Scenarios
The single-line full regular expression mode is applicable to the log parsing mode in which each line of log text contains an original log, and each log can be extracted as multiple key-values by regular expression. If you do not need to extract the key-value, please refer to Full Text in a Single Line for configuration.
When configuring the single-line full regular expression mode, you need to enter a sample log first and then customize your regular expression. After the configuration is completed, the system will extract the corresponding key-value according to the capture group in the regular expression.
This document describes how to collect logs in single-line full regular expression mode. Prerequisites
The server where the target file resides has LogListener installed. See:
LogListener Linux version 2.2.2 or higher or LogListener Windows version 2.9.7 or higher.
Effect Preview
Assume that one of your log raw data is:
10.135.46.111 - - [22/Jan/2019:19:19:30 +0800] "GET /my/course/1 HTTP/1.1" 127.0.0.1 200 782 9703 "http://127.0.0.1/course/explore?filter%5Btype%5D=all&filter%5Bprice%5D=all&filter%5BcurrentLevelId%5D=all&orderBy=studentNum" "Mozilla/5.0 (Windows NT 10.0; WOW64; rv:64.0) Gecko/20100101 Firefox/64.0" 0.354 0.354
The custom regular expression configured is:
(\\S+)[^\\[]+(\\[[^:]+:\\d+:\\d+:\\d+\\s\\S+)\\s"(\\w+)\\s(\\S+)\\s([^"]+)"\\s(\\S+)\\s(\\d+)\\s(\\d+)\\s(\\d+)\\s"([^"]+)"\\s"([^"]+)"\\s+(\\S+)\\s(\\S+).*
After the system extracts the corresponding key-value according to () capture group, you can customize the key name of each group as follows:
body_bytes_sent: 9703
http_host: 127.0.0.1
http_protocol: HTTP/1.1
http_referer: http://127.0.0.1/course/explore?filter%5Btype%5D=all&filter%5Bprice%5D=all&filter%5BcurrentLevelId%5D=all&orderBy=studentNum
http_user_agent: Mozilla/5.0 (Windows NT 10.0; WOW64; rv:64.0) Gecko/20100101 Firefox/64.0
remote_addr: 10.135.46.111
request_length: 782
request_method: GET
request_time: 0.354
request_url: /my/course/1
status: 200
time_local: [22/Jan/2019:19:19:30 +0800]
upstream_response_time: 0.354
Operation Steps
Step 1: Creating/Selecting a Log Topic
Select an Existing Log Topic
If you want to create a new log topic, perform the following operations:
2. In the left sidebar, select Overview to go to the overview page.

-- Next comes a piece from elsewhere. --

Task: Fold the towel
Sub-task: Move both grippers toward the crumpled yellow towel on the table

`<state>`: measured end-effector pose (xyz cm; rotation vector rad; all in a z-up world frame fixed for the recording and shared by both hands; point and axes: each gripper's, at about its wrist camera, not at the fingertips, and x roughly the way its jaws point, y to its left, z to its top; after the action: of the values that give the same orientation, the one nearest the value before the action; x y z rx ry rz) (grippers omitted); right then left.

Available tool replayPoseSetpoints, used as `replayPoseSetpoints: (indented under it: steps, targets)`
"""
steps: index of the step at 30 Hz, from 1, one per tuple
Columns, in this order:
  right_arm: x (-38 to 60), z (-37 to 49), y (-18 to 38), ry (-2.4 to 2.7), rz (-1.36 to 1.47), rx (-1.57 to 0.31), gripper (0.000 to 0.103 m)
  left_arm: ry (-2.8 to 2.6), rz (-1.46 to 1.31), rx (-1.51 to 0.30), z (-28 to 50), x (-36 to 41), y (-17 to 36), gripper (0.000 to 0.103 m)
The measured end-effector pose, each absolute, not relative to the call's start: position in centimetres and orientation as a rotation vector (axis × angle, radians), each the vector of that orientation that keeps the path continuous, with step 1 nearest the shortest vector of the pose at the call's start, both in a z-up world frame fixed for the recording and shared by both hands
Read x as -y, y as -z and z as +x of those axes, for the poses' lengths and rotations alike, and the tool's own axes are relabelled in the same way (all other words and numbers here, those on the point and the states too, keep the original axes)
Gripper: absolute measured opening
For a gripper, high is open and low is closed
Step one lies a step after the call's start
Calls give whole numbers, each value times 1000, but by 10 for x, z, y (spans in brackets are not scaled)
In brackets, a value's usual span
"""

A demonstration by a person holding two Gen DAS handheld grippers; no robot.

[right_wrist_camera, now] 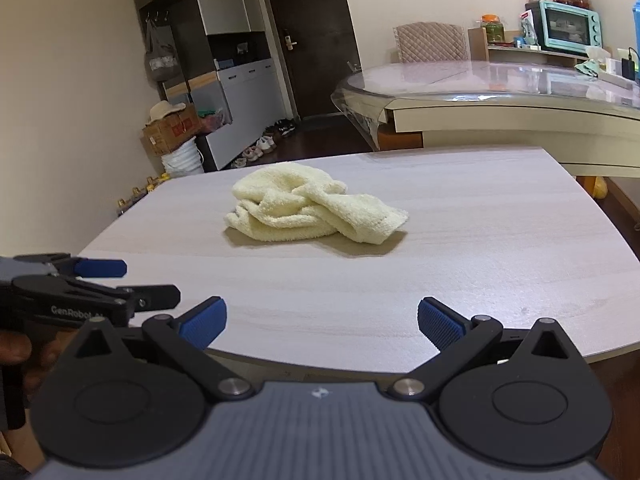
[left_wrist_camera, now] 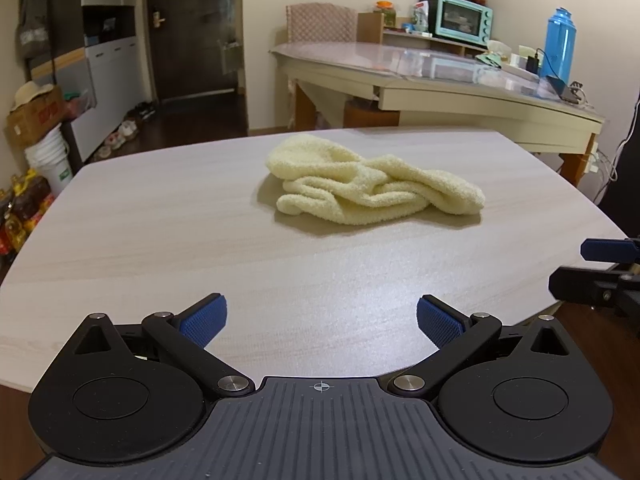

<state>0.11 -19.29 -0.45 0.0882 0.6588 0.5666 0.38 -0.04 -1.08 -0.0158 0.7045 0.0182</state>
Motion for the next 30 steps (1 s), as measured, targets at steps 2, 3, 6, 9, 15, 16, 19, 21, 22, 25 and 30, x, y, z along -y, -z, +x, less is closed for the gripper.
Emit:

3. In Fast Integration > Server and application, locate and click Single-line full regex - File log, and enter the data collection configuration process.
4. On the Create Log Topic page, specify the log topic name, configure the log storage duration, select a logset based on your actual requirements, and click Next.

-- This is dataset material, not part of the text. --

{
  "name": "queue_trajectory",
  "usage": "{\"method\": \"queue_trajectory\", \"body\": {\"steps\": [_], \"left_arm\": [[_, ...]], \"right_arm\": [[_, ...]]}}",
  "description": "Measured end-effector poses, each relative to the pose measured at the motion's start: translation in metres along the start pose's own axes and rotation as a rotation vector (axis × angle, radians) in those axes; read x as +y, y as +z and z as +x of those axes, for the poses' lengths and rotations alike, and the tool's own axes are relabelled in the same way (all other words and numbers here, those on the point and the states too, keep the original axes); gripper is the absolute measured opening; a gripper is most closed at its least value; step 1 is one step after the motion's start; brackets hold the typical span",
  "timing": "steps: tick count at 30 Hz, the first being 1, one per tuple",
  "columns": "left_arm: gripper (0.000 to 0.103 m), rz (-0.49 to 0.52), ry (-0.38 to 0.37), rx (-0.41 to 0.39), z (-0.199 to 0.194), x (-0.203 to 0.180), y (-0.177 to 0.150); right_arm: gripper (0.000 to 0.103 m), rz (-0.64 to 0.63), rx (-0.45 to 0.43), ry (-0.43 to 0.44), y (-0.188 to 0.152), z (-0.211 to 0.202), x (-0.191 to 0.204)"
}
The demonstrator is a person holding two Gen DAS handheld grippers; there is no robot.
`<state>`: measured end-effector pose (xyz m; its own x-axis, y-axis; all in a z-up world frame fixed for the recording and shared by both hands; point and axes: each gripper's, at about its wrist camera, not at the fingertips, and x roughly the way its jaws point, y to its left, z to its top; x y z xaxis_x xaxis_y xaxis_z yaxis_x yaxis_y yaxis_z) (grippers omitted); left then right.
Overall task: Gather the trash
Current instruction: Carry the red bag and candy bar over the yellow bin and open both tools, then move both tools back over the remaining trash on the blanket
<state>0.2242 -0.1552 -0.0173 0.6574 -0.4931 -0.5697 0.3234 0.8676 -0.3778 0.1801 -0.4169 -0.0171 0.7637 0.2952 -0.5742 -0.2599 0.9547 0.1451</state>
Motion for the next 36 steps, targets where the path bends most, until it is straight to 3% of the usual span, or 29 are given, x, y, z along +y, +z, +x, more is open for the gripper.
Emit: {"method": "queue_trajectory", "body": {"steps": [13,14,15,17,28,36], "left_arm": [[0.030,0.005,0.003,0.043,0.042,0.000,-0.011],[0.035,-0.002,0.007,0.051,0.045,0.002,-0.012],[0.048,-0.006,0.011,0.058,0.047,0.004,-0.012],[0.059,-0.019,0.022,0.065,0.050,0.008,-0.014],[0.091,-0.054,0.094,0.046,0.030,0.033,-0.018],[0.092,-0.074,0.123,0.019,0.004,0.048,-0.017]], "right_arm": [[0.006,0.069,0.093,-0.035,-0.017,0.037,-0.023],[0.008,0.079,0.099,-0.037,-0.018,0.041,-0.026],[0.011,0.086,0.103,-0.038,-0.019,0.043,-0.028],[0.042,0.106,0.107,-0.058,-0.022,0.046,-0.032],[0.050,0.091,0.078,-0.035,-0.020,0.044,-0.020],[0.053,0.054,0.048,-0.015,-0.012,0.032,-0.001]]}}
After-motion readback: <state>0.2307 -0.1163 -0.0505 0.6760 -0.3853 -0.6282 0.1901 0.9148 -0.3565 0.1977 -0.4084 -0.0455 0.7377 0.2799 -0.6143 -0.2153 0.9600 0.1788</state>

If you want to select an existing log topic, perform the following operations:
2. In the left navigation bar, select Log Topic, then select the log topic to be delivered, click the log topic name, and enter the log topic management page.
3. Select the Collection Configuration tab, click Add in the LogListener collection configuration section to go to the collection configuration process page.
4. On the log data source selection page, select Servers and application, locate and click Single-line full regex - File log, enter the machine group management process.
Step 2: Machine Group
If you need to collect data from a target server without LogListener installed, see:
Create a New Machine Group
Select an Existing Machine Group
If you want to create a machine group, perform the following operations:
1. Click Create Machine Group.
2. Fill in the machine group name, associate the target server with LogListener installed via machine label (see Machine Group for details), and then click OK. 3. After creation is completed, select the system environment of your created machine group from the Tab options, check your target machine group in the list, and click Next.
If you want to select an existing machine group, select the system environment of your created machine group from the Tab options, check your target machine group in the list, and click Next.
Step 3: Collection Configuration
Configuring the Log File Collection Path
On the Collection Configuration page, fill in the collection rule name and the Collection Path according to the log collection path format. See the following for the log collection path format:
Note:
For Linux systems, the log path must start with /. For Windows systems, the file path must start with a drive letter, such as C:\\.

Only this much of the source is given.